**TASK GOAL**
The answer must be the full listing, retyped exactly.

**SUPPLIED INFORMATION**
━━━━━━━━
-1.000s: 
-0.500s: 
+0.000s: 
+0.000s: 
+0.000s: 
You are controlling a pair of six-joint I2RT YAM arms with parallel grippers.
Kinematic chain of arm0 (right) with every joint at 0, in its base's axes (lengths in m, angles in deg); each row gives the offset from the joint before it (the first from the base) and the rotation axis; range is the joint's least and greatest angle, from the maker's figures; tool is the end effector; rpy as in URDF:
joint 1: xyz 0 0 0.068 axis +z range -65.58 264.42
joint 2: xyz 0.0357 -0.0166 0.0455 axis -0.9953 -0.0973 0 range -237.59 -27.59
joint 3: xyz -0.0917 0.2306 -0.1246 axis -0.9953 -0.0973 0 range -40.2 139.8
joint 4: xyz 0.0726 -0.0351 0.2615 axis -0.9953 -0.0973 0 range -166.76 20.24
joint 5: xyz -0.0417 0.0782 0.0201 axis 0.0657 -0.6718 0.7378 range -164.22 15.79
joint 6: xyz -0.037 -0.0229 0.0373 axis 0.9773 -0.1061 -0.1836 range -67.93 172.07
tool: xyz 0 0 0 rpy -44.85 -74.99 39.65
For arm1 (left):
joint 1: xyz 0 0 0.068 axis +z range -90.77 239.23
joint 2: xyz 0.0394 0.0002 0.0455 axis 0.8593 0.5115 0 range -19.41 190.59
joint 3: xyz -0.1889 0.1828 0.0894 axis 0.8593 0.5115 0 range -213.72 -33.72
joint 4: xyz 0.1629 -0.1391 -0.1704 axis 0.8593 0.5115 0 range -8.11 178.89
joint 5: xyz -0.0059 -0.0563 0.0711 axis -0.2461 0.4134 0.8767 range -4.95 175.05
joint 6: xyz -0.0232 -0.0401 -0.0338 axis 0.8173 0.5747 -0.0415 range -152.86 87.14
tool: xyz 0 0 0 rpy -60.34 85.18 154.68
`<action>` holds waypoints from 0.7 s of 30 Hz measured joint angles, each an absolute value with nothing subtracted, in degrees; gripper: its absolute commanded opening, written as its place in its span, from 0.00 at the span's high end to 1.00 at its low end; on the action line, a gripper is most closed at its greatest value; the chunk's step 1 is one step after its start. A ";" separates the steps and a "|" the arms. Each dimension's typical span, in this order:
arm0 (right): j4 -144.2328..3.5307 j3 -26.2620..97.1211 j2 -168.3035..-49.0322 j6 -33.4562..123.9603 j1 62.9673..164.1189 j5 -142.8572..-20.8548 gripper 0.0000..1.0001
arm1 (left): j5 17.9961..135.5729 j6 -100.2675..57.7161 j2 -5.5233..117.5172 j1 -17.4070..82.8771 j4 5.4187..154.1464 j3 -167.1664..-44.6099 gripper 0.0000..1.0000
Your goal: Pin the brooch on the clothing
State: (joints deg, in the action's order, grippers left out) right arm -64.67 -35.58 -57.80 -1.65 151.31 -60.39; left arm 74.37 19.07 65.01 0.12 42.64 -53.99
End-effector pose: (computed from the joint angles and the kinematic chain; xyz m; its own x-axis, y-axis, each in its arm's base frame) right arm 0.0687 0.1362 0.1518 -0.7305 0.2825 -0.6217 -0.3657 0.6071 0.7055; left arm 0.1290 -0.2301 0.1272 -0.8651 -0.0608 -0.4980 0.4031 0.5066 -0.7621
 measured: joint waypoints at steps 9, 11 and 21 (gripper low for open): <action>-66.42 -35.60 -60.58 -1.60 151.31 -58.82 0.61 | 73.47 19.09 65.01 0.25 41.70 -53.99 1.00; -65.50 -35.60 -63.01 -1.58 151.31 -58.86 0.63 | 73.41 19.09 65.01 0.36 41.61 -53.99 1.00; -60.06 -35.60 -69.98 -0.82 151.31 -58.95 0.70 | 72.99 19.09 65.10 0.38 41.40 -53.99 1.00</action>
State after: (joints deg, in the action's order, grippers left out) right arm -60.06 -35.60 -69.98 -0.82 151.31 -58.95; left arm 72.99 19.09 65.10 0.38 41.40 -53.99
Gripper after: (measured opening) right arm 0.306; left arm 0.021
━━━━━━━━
**RESPONSE AREA**
-1.000s: 
-0.500s: 
+0.000s: 
+0.000s: 
+0.000s: 
You are controlling a pair of six-joint I2RT YAM arms with parallel grippers.
Kinematic chain of arm0 (right) with every joint at 0, in its base's axes (lengths in m, angles in deg); each row gives the offset from the joint before it (the first from the base) and the rotation axis; range is the joint's least and greatest angle, from the maker's figures; tool is the end effector; rpy as in URDF:
joint 1: xyz 0 0 0.068 axis +z range -65.58 264.42
joint 2: xyz 0.0357 -0.0166 0.0455 axis -0.9953 -0.0973 0 range -237.59 -27.59
joint 3: xyz -0.0917 0.2306 -0.1246 axis -0.9953 -0.0973 0 range -40.2 139.8
joint 4: xyz 0.0726 -0.0351 0.2615 axis -0.9953 -0.0973 0 range -166.76 20.24
joint 5: xyz -0.0417 0.0782 0.0201 axis 0.0657 -0.6718 0.7378 range -164.22 15.79
joint 6: xyz -0.037 -0.0229 0.0373 axis 0.9773 -0.1061 -0.1836 range -67.93 172.07
tool: xyz 0 0 0 rpy -44.85 -74.99 39.65
For arm1 (left):
joint 1: xyz 0 0 0.068 axis +z range -90.77 239.23
joint 2: xyz 0.0394 0.0002 0.0455 axis 0.8593 0.5115 0 range -19.41 190.59
joint 3: xyz -0.1889 0.1828 0.0894 axis 0.8593 0.5115 0 range -213.72 -33.72
joint 4: xyz 0.1629 -0.1391 -0.1704 axis 0.8593 0.5115 0 range -8.11 178.89
joint 5: xyz -0.0059 -0.0563 0.0711 axis -0.2461 0.4134 0.8767 range -4.95 175.05
joint 6: xyz -0.0232 -0.0401 -0.0338 axis 0.8173 0.5747 -0.0415 range -152.86 87.14
tool: xyz 0 0 0 rpy -60.34 85.18 154.68
`<action>` holds waypoints from 0.7 s of 30 Hz measured joint angles, each an absolute value with nothing subtracted, in degrees; gripper: its absolute commanded opening, written as its place in its span, from 0.00 at the span's high end to 1.00 at its low end; on the action line, a gripper is most closed at its greatest value; the chunk's step 1 is one step after its start. A ";" separates the steps and a "|" the arms. Each dimension's typical span, in this order:
arm0 (right): j4 -144.2328..3.5307 j3 -26.2620..97.1211 j2 -168.3035..-49.0322 j6 -33.4562..123.9603 j1 62.9673..164.1189 j5 -142.8572..-20.8548 gripper 0.0000..1.0001
arm1 (left): j5 17.9961..135.5729 j6 -100.2675..57.7161 j2 -5.5233..117.5172 j1 -17.4070..82.8771 j4 5.4187..154.1464 j3 -167.1664..-44.6099 gripper 0.0000..1.0000
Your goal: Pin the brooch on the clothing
State: (joints deg, in the action's order, grippers left out) right arm -64.67 -35.58 -57.80 -1.65 151.31 -60.39; left arm 74.37 19.07 65.01 0.12 42.64 -53.99
End-effector pose: (computed from the joint angles and the kinematic chain; xyz m; its own x-axis, y-axis, each in its arm's base frame) right arm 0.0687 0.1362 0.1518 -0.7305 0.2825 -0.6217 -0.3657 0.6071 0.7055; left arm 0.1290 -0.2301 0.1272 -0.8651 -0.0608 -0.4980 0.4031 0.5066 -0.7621
 measured: joint waypoints at steps 9, 11 and 21 (gripper low for open): <action>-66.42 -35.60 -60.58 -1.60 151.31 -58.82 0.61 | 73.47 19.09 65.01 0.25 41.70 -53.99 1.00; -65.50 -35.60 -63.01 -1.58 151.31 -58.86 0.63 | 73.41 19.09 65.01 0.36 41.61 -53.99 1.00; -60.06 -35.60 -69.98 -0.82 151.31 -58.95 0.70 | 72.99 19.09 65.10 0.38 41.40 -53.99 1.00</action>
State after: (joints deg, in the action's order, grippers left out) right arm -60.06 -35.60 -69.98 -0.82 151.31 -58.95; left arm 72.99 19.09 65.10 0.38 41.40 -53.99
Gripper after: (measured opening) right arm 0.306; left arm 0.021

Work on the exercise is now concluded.